In the intriguingly titled French comedy My Donkey, My Lover & I, Antoinette (Laure Calamy) is a vivacious and goofy schoolteacher in a French provincial town. She’s single, but she’s head over heels into a fling with a married man. She’s excited that’s he’s taking her away to a resort at the upcoming school holiday, but – at the very last minute – he instead submits to a mountain hiking trip with his family.
Antoinette’s distraught and angry disappointment soon transforms into determination and lunacy – she decides to go to the same network of mountain trails, rent a donkey and encounter him in the mountains.
Here’s what I didn’t know before I stumbled on this film at the Mill Valley Film Festival. In 1879, a lovelorn Robert Louis Stevenson, with only a donkey companion, took a solitary hike in Southern France and penned his travel memoir Travels with a Donkey in the Cévennes. It’s common for today’s French to spend a week of their vacations re-creating Stevenson’s experience. It’s a thing, and it’s spawned a cottage industry of donkey rentals and mountain hostels.
Antoinette can be an over-sharer, and when she blurts her mission to another hiker, it goes viral, and soon everyone else in the mountains knows. Having prepared for a lie-by-the-pool vacation, she is ill-equipped, especially in the footwear department, to trudge over mountains,. And, of course, she gets the very most uncooperative donkey. How is she going to find her lover – and, if she does, what is she going to do with him?

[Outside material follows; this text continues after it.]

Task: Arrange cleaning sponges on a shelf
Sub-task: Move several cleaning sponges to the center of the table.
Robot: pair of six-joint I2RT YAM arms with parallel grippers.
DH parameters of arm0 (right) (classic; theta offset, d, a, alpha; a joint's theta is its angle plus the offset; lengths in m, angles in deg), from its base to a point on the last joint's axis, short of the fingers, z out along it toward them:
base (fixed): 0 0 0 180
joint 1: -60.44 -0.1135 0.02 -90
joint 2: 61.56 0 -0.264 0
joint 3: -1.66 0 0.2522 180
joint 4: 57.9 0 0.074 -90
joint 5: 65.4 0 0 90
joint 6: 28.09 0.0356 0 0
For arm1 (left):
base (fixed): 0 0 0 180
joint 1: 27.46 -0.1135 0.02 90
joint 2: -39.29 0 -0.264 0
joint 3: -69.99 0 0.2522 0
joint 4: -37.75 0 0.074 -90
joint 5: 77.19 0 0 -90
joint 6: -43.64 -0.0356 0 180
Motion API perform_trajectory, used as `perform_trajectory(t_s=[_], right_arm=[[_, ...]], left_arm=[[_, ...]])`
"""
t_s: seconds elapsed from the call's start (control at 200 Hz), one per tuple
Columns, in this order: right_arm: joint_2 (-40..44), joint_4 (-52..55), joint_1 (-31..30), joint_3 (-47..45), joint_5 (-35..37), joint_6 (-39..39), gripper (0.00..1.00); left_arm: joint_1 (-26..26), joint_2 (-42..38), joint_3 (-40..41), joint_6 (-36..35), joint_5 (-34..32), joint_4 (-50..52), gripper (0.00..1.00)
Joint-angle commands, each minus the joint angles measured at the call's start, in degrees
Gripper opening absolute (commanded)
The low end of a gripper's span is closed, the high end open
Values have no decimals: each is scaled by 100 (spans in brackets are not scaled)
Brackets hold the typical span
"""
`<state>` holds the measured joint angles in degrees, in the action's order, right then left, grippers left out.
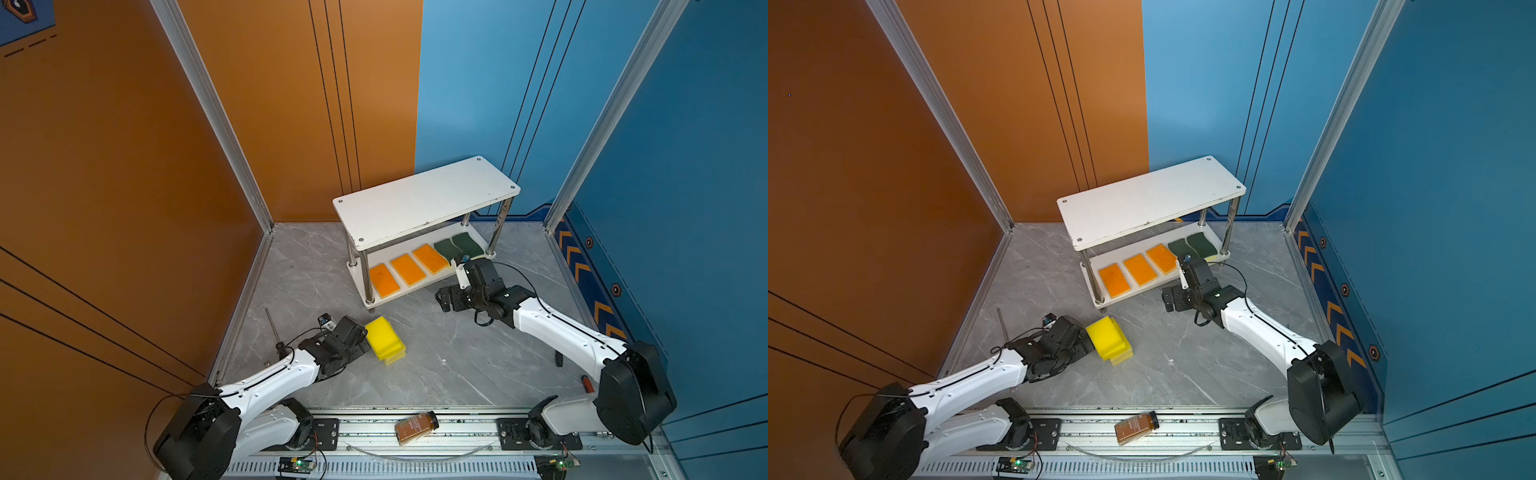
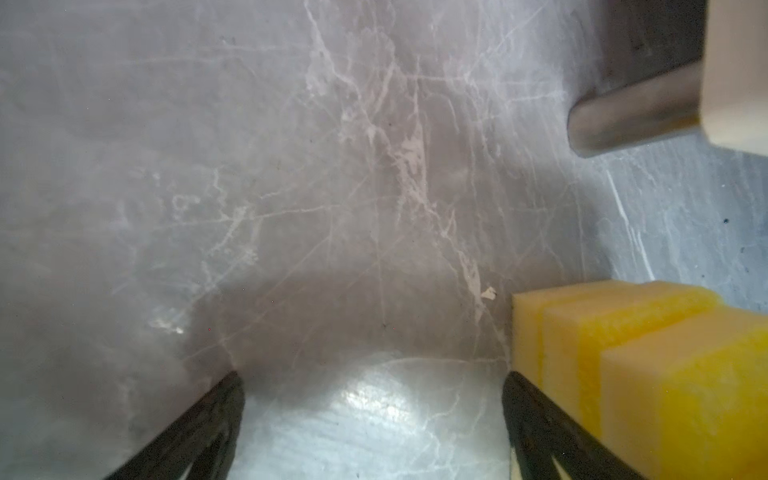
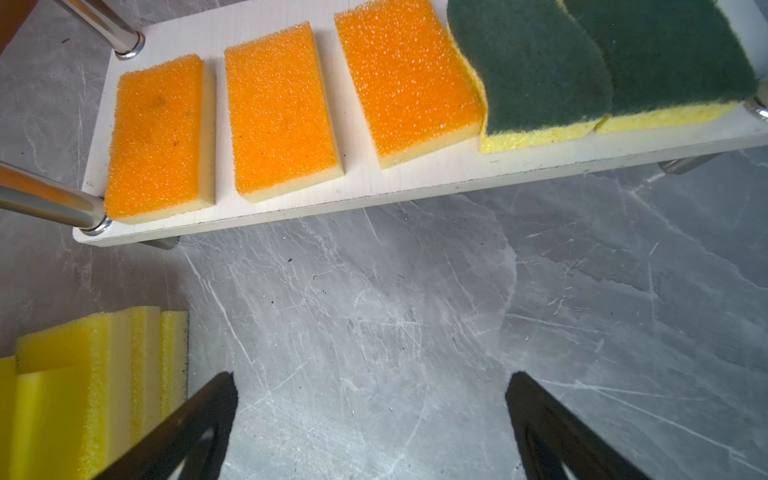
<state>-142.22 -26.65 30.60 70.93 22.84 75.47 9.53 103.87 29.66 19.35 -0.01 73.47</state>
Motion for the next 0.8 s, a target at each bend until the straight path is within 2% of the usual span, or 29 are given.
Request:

Laure Calamy is a brilliant comic actress (and one of the highlights of last summer’s Sibyl). She knows that the key to comedy is for an actor to be absolutely committed (with no hint of winking at the audience) to an absurd course of action. This is why Buster Keaton, Lucille Ball and Gene Wilder were performance geniuses. And it is why Will Ferrell isn’t as funny as Bill Hader or Kristen Wiig.
In My Lover, My Donkey & I, Calamy is all in on Antoinette, a woman who can be both alarmingly unself-conscious and cringingly self-conscious, and both pathetic and empowered. Antoinette endures indignity after indignity, but Calamy’s radiance shines through.
The premise of this film seems utterly unbelievable, but the story is based on actual events which are well-known in France, hence the French title Antoinette dans les Cévennes.
My Lover, My Donkey & I may not be Annie Hall or even There’s Something About Mary, but there are worse ways to spend 97 minutes than with the delightful Laure Calamy. It’s opening July 22, including in the Bay Area at the Opera Plaza and the Rafael.